If you’re dealt a total of 21 with your first two cards, you automatically get paid 3-to-2 on your bet. Anything less than 21 gives the player the option to hit (take another card), or stand (take no more cards and allow the dealer to reveal their hand).
Other situational play options include splitting pairs (splitting a paired hand into two separate hands and getting one additional card on each).
You can also double down in certain situations, doubling the amount of your bet and taking exactly one more card. Some blackjack games allow you to double down on any two cards, while others only allow a double down on nine, ten, or 11.
If at any point in the hand your point total goes over 21, you automatically lose your bet.
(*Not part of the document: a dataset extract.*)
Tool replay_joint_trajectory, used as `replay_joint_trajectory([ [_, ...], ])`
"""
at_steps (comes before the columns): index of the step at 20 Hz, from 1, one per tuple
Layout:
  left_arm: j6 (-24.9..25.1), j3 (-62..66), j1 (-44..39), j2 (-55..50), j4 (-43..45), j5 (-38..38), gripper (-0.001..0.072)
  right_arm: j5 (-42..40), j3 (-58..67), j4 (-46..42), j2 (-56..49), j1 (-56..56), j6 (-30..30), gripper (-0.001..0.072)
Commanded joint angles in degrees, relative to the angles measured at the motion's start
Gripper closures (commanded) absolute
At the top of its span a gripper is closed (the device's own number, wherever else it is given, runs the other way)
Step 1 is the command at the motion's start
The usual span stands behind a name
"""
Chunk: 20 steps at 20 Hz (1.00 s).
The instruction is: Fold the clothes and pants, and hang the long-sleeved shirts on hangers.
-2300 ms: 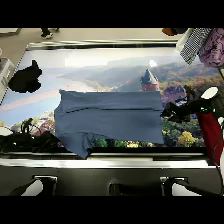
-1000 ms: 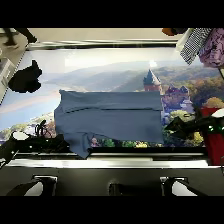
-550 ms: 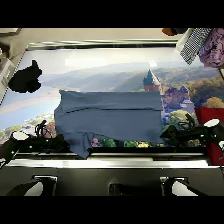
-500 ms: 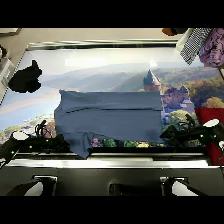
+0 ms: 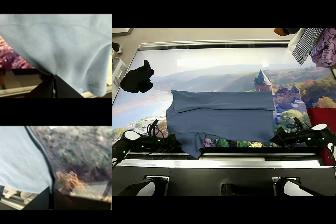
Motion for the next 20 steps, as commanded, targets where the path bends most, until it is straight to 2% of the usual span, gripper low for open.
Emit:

If you stand, the dealer then turns over their downcard.
In most games, the dealer must hit on 16 or less, and stand on 17 or greater. If you stand and the dealer stands with a total less than yours, or goes over 21, you win even money on your bet.
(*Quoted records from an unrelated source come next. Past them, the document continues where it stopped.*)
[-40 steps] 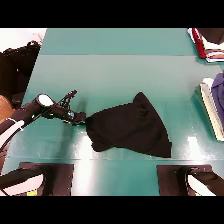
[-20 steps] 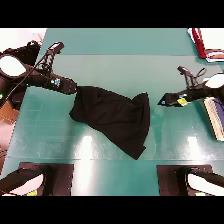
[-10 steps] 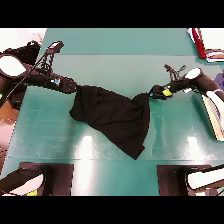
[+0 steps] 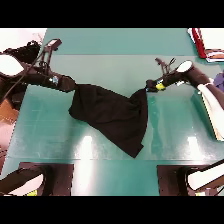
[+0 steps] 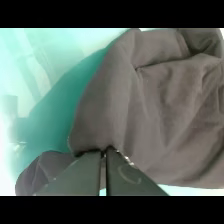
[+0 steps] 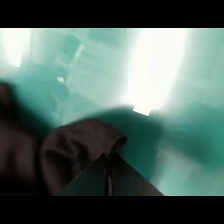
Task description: Fold the shirts.
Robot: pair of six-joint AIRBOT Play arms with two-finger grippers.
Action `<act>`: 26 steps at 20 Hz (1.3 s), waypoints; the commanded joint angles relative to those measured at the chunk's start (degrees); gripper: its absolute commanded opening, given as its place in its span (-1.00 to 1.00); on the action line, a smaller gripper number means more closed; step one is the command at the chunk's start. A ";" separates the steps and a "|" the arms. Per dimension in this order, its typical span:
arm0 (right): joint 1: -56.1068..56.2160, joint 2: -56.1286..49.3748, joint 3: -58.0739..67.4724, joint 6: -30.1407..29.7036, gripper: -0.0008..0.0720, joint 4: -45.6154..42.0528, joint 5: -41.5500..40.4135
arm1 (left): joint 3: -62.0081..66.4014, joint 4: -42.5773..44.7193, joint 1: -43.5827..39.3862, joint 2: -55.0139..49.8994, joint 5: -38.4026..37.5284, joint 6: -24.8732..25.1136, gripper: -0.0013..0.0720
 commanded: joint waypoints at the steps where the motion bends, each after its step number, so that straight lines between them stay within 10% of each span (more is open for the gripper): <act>1: -3.02 8.39 0.44 -0.70 -0.93 0.00 -0.35 | 4.44 5.60 0.04 3.39 -0.09 -2.47 -0.91; 16: -23.45 58.82 0.46 -1.38 -0.93 0.13 -5.44 | 41.68 9.11 0.04 12.11 -15.10 -4.15 -0.90; 21: -23.12 54.18 -1.07 -1.33 -0.94 0.09 10.23 | 27.65 9.09 0.04 9.20 -22.75 -5.60 -0.91; 26: -17.99 52.59 -14.25 -1.33 -0.94 -0.09 8.33 | -2.47 5.75 -2.60 9.27 -18.23 -5.07 -0.91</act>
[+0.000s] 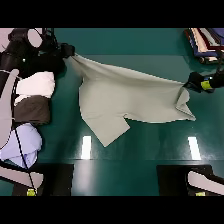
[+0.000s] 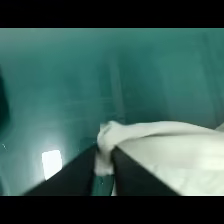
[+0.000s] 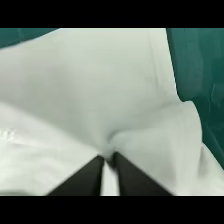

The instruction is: Fold the shirts.

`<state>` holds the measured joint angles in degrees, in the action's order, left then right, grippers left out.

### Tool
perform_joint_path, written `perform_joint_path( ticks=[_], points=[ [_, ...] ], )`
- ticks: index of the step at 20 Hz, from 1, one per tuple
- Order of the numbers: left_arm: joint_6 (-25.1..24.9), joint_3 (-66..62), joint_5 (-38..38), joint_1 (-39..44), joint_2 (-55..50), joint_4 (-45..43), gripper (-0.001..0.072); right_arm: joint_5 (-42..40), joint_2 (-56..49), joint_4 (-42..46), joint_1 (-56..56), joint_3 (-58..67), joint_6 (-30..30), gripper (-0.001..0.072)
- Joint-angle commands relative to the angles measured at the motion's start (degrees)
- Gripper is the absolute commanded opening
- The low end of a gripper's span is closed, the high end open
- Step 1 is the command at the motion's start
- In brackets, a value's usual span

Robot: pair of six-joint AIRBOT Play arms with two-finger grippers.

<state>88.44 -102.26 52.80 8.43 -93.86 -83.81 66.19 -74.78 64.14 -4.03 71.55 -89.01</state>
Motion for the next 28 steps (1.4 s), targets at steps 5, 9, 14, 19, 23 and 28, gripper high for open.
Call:
perform_joint_path(
  ticks=[5, 9, 14, 19, 23, 28],
  points=[
    [3.1, -1.9, 19.8, -4.4, -0.1, -0.4, 0.0509, 2.5, -3.7, -1.1, 0.0, 8.0, 4.3, 0.0407],
    [2.6, 14.6, 22.4, -5.3, 7.8, 1.3, 0.0491, 3.3, 6.8, -1.2, -1.6, -1.4, 5.6, 0.0407],
    [2.5, 43.0, 9.2, -5.3, 18.3, 14.5, 0.0491, 2.4, 16.4, -1.9, -3.1, -10.9, 5.5, 0.0407],
    [-6.8, 56.3, 0.7, -5.0, 19.2, 33.3, 0.0491, 2.2, 19.7, -3.2, -3.1, -12.2, 5.5, 0.0407],
    [-7.9, 58.6, -4.5, 0.0, 19.1, 34.8, 0.0491, 3.5, 19.9, -3.2, -3.1, -12.2, 5.5, 0.0406],
    [-7.3, 58.4, -6.7, 3.6, 19.1, 35.3, 0.0082, 5.4, 19.8, -1.6, -3.8, -12.3, 5.5, 0.0407]
  ],
)
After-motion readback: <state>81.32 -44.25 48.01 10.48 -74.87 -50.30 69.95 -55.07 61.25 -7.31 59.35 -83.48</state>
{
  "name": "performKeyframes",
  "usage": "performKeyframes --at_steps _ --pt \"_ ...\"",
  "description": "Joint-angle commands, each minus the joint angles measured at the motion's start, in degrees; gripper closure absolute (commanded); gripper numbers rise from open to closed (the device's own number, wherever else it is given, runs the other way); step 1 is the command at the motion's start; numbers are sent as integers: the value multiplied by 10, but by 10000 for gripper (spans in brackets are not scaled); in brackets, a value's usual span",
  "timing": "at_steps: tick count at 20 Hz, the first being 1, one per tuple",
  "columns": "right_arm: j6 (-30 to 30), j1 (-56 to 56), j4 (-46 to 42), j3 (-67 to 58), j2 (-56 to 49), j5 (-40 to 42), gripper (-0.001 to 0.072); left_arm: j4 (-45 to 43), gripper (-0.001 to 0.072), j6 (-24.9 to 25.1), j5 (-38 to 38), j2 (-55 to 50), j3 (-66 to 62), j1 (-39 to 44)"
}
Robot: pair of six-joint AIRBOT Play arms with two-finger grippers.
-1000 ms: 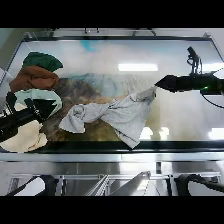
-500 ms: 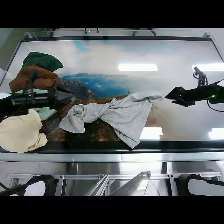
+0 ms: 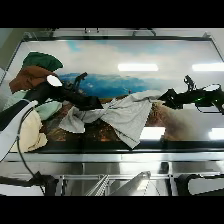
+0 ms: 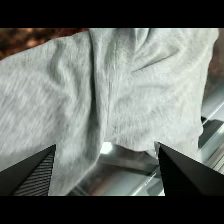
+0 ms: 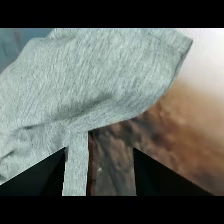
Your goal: Fold the shirts.
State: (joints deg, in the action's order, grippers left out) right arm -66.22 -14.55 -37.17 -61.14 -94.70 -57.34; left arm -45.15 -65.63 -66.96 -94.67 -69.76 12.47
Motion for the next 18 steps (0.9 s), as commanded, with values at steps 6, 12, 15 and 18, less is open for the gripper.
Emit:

If the dealer’s upcard is an ace or a ten-value card, the dealer will check their downcard and expose their hand if they have a blackjack. Unless you also have a blackjack, you automatically lose. If the dealer is showing an ace, you can put down an “Insurance” side bet, which is half of your original bet and pays 2-to-1 if the dealer does reveal a blackjack.
A player’s strategy can drastically alter the house advantage, and skilled card counters can actually swing the game into an edge for the player. According to Wizard of Odds, blackjack played under “Liberal Vegas Rules” gives the house an 0.28% edge, assuming optimal strategy by the player.
Poker (the true, peer-to-peer version of the game) remains the only game at the casino that pits player against player, instead of the player against the house. The house makes money from poker by taking rake from each pot, but skilled players can achieve profitable win rates even with house rake factored in.
A more complex game than any other in a casino, poker allows players to hone strategies, exploit the tendencies of opponents, and choose who to play against. There is no “optimal strategy” for poker, as your strategy for making the most money depends entirely on what opponent your playing against.
For example, you could study optimal baccarat strategy and perfect your game, and the house would still have an edge. There are no upper boundaries for how skilled you can become at poker, as even the world’s best players must work hard and always improve.
Even top, high-stakes players run the risk of letting their peers surpass them in poker if they don’t continually improve their game. You can take advantage of this concept at any stakes, by putting yourself in a position to play against opponents who aren’t as skilled as you are.
Poker training courses, like those found here at Upswing Poker, give you the necessary tools to make poker a profitable venture. The Upswing Poker Lab offers a comprehensive menu of poker courses, with the library of modules always expanding.
Out of all casino card games, only poker allows you to the chance to consistently win money. Putting more time into poker, and less into the other games on this list, allows you to always play with an edge.